While Hawks thinks that online discussion boards and simple videos can work for most classes and instructors, he says to keep in mind those students who learn best in person and need more creative ways to learn remotely.
“You always have to think of students who need the personal connection. You need to watch out for them and think of ways to give different avenues of education for people who might otherwise be left behind,” says Hawks.
Technology offers many ways to connect
Psychology Professor Jenny Saffran will use Lecture Capture technology to film herself giving each lecture, which includes a PowerPoint presentation on an overhead. The lectures will be closed-captioned by the McBurney Disability Resource Center to accommodate students. She’ll also post her PowerPoint slides online separately so students can refer to them.
She will also offer students the opportunity to virtually meet with her and her course teaching assistants both one-on-one and in small groups via Blackboard Collaborate and Skype, and to participate in group chats through Canvas Chat.
“My goal is to be as available as possible to students to mitigate their stress and anxiety and to help interpret the course material for them,” Saffran says. A well-designed online course is a wonderful thing, she adds, but it’s more difficult to transition in-person courses to online formats.
“I’m lucky because I’ve taught this class many times, so I know which topics and concepts tend to be especially tricky, and will provide extra resources as needed,” Saffran says. “For myself, I’m trying to manage expectations, both my own and my students’. I am cutting my students slack wherever I can and I hope that they do the same for me.”
Figuring it out together
With this, McKinnon agrees. “A spirit of ‘we are all figuring this out together’ goes a long way as students adapt to new technologies and learning platforms,” she says.
In the beginning, students may sometimes miss deadlines, and struggle to find materials, Lopez notes. “So I think the key here will be patience in realizing that remote learning can totally work, but maybe not right away. We all need to be understanding about helping our students (and ourselves) adjust to this new style of teaching and learning.”
Lopez encourages instructors to look at the learning objectives they want to achieve in the next few weeks and pare them down to only the essentials.
“Student attention is going to be divided as they adapt to both new learning environments and personal situations, and we should reconsider what can realistically be accomplished,” she says. “No online course looks exactly like an in-person course, and prioritizing the most essential learning objectives is one way to clear a path forward for both instructors and students.”
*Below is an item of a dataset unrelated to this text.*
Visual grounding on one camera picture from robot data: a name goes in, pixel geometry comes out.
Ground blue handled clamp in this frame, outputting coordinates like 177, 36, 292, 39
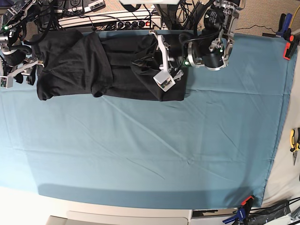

For those instructors who want to get creative, Hawks suggests considering what remote teaching can uniquely offer.
“You’re taking something away, but with technology and the facilities that you have, you can give them something you can’t give them in the classroom,” says Hawks, who has taken his virtual classrooms to archaeological sites in the past — something that can’t happen in the lecture hall.
Bryce Richter and Eric Hamilton contributed to this story.